KRAS mutations occur in approximately 30% of lung adenocarcinomas, mainly in codon 12 (83% of cases), p.G12C being the prevalent one (40%), followed by p.G12V and p.G12D (22 and 16%, respectively). Treatment options for advanced KRAS mutant non-small-cell lung cancer (KRAS-MT NSCLC) are limited to chemotherapy and immune checkpoint inhibitors (CPIs). However, clinical trials exploring specific targeted agents are expected to change the treatment landscape of this disease. Here, we describe the design and scientific rationale of the randomized, phase II, open label, RAMP-202 study, which will evaluate the efficacy and safety of VS-6766 versus VS-6766 in combination with defactinib in advanced KRAS-MT NSCLC patients after failure of prior platinum-based chemotherapy and CPI.

Plain language summary

The alteration of KRAS gene occurs in approximately 30% of lung cancers.

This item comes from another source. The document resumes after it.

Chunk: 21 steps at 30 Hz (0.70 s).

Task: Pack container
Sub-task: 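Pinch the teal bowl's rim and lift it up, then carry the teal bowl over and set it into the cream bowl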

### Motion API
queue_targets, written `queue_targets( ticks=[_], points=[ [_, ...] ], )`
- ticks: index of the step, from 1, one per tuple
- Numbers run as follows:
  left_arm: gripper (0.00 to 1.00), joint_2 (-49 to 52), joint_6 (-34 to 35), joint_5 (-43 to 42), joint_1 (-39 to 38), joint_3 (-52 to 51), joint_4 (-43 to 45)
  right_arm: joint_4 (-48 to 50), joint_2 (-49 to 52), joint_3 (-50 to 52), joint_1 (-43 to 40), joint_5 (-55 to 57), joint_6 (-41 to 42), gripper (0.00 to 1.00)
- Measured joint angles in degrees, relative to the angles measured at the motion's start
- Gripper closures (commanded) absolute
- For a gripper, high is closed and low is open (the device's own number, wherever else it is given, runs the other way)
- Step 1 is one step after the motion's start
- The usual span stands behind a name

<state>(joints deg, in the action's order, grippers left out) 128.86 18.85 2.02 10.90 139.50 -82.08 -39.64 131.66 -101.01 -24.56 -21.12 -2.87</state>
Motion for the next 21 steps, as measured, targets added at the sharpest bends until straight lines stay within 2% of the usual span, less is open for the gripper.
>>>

According to international guidelines, treatment options for patients with advanced KRAS mutant lung cancer are now limited to chemotherapy and immunotherapy. However, clinical trials are exploring how specific targeted agents are expected to change the treatment landscape of this disease. Here, we describe the design and scientific rationale of the RAMP-202 study, which will evaluate the efficacy and safety of two new biological agents for patients with KRAS mutant lung cancer. The enrolled patients were those who had failure of prior platinum-based chemotherapy and immunotherapy.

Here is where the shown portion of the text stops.